The catadores, as these thousands of Brazilian waste-sifters call themselves, have fashioned a proud, life-affirming attitude toward what they do for ten, twelve hours a day to make the equivalent of $20. They have successfully petitioned the Rio government to set up training centers and health clinics. A picker named Zumbi grew weary of seeing books affluent Rio residents had tossed aside. He cleaned up the books and set them out as a lending library. Many prostitutes and small-time criminals have given up their past professions to become catadores, which they perceive as offering more dignity and communal fairness than what they knew before, even if the money is less. Several women scavenge for edible food daily and brew up healthy stews and dishes for anyone needing sustenance.

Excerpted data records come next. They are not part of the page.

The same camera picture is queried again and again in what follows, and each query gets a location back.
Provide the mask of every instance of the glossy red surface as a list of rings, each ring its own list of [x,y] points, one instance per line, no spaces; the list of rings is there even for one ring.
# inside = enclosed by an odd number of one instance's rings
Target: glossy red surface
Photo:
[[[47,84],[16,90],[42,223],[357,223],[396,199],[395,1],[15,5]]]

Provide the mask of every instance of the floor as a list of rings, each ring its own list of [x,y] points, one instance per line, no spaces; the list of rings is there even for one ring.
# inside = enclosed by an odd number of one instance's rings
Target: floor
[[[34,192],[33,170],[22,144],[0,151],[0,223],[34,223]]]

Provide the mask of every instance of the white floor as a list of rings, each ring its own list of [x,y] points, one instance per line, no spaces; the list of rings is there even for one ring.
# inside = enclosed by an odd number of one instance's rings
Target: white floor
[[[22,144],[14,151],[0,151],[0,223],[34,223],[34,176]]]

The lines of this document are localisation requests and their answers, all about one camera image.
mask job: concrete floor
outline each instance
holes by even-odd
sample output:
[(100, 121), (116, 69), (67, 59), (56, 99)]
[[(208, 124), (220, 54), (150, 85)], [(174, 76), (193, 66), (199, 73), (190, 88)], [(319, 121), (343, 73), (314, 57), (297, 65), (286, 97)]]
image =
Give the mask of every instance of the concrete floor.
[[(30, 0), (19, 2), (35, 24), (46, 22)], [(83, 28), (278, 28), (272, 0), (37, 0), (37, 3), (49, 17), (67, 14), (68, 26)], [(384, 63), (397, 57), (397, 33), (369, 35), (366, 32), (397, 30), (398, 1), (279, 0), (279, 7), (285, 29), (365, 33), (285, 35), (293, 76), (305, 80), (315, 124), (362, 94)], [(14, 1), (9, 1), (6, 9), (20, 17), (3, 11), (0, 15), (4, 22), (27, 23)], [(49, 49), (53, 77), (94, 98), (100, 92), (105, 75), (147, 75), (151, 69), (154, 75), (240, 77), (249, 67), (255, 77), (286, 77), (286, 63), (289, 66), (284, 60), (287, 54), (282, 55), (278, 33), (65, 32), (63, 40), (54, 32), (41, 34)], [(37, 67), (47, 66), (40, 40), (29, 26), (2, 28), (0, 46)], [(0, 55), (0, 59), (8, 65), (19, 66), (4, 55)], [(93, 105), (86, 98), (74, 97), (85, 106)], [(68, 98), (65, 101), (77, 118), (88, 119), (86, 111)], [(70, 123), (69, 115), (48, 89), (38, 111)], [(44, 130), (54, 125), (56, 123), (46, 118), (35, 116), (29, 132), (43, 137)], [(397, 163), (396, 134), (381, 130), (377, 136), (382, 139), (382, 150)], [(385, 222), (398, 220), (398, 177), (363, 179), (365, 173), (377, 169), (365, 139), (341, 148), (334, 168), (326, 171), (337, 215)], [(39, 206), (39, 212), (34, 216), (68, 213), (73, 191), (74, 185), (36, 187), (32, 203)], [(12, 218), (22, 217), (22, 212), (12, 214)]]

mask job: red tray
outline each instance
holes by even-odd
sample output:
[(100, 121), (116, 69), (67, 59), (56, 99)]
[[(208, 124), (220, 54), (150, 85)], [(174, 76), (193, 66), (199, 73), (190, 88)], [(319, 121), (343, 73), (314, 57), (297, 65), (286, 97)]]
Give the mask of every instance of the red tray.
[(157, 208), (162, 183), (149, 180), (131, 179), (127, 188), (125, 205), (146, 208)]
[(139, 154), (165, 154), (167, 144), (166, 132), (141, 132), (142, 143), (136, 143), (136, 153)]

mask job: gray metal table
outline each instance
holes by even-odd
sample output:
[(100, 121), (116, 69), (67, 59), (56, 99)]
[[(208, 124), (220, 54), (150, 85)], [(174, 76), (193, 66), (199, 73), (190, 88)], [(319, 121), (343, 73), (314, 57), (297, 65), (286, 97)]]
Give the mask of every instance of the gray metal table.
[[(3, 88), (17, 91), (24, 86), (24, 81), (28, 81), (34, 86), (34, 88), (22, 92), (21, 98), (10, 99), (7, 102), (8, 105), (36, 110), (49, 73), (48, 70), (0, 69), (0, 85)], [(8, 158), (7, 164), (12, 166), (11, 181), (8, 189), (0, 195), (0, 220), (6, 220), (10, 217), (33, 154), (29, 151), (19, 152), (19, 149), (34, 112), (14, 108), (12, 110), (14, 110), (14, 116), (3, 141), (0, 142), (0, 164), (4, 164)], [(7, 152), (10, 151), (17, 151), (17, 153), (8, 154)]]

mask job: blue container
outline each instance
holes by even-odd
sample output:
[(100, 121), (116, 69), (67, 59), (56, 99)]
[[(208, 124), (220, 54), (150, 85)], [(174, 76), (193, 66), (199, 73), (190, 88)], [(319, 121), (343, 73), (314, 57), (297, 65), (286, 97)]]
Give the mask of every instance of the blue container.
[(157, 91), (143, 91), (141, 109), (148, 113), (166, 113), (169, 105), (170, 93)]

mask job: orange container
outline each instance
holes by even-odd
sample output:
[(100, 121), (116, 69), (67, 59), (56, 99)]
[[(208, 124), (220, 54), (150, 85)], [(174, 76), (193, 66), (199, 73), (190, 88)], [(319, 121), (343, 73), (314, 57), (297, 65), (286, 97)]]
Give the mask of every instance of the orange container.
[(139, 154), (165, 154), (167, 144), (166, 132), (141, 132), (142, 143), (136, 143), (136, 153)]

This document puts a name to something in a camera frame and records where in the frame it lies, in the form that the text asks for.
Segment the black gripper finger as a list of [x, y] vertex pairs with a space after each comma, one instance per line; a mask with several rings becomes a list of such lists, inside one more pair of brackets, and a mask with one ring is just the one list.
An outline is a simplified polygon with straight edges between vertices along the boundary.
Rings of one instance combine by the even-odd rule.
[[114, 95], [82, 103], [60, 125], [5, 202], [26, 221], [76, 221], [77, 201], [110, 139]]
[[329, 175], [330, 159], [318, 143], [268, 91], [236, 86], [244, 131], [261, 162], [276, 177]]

The film, which Walker and Harley call ironically Waste Land, features the artist Vic Muniz who emigrated to New York from Brazil some years ago, and later learned of the vastness, the promise of Jardim Gramacho. Muniz returned to Gramacho to live there and raise money to ease the lives of the catadores. He developed a unique technique of taking pictures of the pickers, enlarging them, and then decorating the photos with actual pieces of garbage—all to show that garbage has potential to be beautiful and that people who work among it have souls worth rendering into art.
Muniz has sold some of his works as far away as Paris for as much as $50,000. Imagine the pride of a catadore to know that a picture of him was viewed by Parisians and sold for money that was ploughed (literally and figuratively) back into the catadore community.

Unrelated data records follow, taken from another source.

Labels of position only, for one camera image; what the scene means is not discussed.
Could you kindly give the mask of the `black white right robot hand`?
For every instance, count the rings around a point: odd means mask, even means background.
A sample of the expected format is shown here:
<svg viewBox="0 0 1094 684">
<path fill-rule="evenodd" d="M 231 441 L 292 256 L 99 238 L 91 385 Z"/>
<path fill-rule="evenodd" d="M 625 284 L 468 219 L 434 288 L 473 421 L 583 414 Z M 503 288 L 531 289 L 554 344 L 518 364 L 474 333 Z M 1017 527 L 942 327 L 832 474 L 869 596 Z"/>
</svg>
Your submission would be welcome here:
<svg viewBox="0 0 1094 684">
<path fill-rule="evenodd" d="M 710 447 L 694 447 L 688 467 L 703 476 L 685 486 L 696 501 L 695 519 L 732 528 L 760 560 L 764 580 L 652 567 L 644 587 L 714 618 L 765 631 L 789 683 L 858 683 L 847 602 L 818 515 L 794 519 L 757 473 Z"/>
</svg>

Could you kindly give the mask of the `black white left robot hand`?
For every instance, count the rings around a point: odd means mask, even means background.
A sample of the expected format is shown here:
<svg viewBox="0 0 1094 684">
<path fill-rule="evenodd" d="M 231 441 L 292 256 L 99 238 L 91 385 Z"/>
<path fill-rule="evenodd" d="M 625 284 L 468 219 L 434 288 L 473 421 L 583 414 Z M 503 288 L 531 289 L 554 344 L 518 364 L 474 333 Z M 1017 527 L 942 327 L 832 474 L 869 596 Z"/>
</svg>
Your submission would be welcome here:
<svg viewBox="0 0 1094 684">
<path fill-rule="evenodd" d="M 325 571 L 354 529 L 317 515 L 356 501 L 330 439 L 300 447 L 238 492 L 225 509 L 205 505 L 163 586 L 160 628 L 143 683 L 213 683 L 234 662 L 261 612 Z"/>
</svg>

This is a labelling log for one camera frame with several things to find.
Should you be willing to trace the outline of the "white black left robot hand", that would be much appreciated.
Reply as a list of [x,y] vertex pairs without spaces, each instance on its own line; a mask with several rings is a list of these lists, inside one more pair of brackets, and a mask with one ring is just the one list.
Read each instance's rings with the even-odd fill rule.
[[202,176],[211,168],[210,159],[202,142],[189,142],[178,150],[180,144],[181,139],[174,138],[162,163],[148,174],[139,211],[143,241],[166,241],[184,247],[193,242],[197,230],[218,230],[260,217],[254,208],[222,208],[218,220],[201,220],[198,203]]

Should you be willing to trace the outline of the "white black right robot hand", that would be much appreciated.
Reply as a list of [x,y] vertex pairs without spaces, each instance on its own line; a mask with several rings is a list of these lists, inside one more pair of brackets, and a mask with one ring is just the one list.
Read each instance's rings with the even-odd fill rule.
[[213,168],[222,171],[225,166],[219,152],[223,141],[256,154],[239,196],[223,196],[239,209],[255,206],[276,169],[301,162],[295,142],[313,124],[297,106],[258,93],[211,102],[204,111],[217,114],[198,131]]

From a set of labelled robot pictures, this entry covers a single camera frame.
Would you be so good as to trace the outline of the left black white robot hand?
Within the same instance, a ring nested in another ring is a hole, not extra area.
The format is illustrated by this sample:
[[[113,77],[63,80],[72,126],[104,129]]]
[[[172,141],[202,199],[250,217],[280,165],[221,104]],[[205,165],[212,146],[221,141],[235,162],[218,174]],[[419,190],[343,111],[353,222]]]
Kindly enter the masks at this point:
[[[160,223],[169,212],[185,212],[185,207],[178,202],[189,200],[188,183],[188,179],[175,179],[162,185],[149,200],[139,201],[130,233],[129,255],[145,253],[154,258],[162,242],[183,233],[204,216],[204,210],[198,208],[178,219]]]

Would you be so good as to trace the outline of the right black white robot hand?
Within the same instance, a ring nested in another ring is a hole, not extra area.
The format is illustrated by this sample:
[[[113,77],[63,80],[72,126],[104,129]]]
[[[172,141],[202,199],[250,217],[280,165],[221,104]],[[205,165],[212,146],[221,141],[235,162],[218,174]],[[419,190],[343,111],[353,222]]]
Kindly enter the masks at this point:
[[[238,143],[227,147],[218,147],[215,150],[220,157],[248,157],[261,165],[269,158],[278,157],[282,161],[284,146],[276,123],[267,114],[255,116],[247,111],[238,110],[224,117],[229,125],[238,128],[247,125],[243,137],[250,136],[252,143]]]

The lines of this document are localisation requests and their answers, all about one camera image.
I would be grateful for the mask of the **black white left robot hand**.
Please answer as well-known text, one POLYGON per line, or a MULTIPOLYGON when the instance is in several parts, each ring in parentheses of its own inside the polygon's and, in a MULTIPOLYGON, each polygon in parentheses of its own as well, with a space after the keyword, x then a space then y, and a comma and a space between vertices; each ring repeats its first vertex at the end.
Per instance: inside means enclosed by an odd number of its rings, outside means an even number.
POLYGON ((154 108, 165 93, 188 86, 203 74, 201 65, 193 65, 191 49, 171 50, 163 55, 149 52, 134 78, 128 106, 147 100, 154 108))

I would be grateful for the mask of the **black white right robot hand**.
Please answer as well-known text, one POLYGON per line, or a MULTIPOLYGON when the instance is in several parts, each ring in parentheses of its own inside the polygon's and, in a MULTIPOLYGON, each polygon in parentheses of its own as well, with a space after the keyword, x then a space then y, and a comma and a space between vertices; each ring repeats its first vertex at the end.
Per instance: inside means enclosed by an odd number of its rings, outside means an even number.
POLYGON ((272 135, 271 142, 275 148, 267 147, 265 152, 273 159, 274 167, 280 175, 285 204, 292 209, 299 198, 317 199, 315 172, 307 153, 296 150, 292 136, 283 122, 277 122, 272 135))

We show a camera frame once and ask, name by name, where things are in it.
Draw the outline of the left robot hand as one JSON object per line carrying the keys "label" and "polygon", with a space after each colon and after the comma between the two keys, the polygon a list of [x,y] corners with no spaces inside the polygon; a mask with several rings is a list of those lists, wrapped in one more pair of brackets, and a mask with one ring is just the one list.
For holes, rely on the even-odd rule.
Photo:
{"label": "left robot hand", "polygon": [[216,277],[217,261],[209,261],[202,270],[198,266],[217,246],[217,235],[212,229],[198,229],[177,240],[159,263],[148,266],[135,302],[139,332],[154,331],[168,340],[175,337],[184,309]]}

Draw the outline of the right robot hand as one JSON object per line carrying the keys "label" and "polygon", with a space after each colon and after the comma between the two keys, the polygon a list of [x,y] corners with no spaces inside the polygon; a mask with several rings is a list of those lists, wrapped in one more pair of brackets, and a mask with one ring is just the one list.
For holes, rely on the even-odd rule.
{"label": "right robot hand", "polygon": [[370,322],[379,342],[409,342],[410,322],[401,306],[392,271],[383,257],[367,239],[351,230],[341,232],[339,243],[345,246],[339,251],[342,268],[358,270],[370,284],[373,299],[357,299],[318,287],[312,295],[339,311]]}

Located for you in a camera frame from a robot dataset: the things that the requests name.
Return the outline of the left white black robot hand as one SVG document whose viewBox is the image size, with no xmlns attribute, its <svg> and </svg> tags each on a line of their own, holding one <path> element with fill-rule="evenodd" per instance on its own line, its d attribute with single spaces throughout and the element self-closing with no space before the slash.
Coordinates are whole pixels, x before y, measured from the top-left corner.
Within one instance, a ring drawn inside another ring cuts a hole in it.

It hardly needs to be said that Waste Land, which won several important awards at Sundance in 2010, reverberates with the themes of many contemporary films and books having to do with recycling, conserving, and feeling better about one’s self in the process.

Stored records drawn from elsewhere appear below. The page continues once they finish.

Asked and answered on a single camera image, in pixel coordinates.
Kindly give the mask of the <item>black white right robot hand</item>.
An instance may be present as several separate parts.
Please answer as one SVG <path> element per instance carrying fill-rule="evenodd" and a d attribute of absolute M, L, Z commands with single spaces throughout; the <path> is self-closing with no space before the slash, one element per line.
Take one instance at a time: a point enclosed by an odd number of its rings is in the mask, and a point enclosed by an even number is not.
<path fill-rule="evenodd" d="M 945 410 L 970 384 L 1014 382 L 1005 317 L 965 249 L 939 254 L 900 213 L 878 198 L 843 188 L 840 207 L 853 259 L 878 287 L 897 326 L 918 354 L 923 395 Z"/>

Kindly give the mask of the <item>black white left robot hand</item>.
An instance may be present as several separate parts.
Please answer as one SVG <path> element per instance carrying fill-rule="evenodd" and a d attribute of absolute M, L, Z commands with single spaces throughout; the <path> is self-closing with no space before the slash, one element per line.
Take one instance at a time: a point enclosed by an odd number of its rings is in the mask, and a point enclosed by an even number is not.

Alternative consuming might some day catch on in the U.S. Need a coat rack? You could go to Walmart and buy something made of pressboard and plastic. Or you might go to a thrift store and give that slightly scratched stick of furniture—real wood to the core—a second (or third) life, and leave feeling like the AntiWalmart.
Muniz’ art is a breed apart, and so is Walker and Harley’s, neither one thing or the other, and certainly an alternative to traditional loveliness. Ah, so what is art? Maybe a better question today is, what isn’t it?
Two more films by Walker you might want to see: Devil’s Playground (2002), about Amish children daring to step outside Amish culture; and Blindsight (2006), about sightless Tibetans who triumphed by climbing the Himalayas. Harley was the editor on a documentary with the incredible title of I Travel Because I Have to, I Come Back Because I Love You, about a journey to Northern Brazil in search of water and the soul.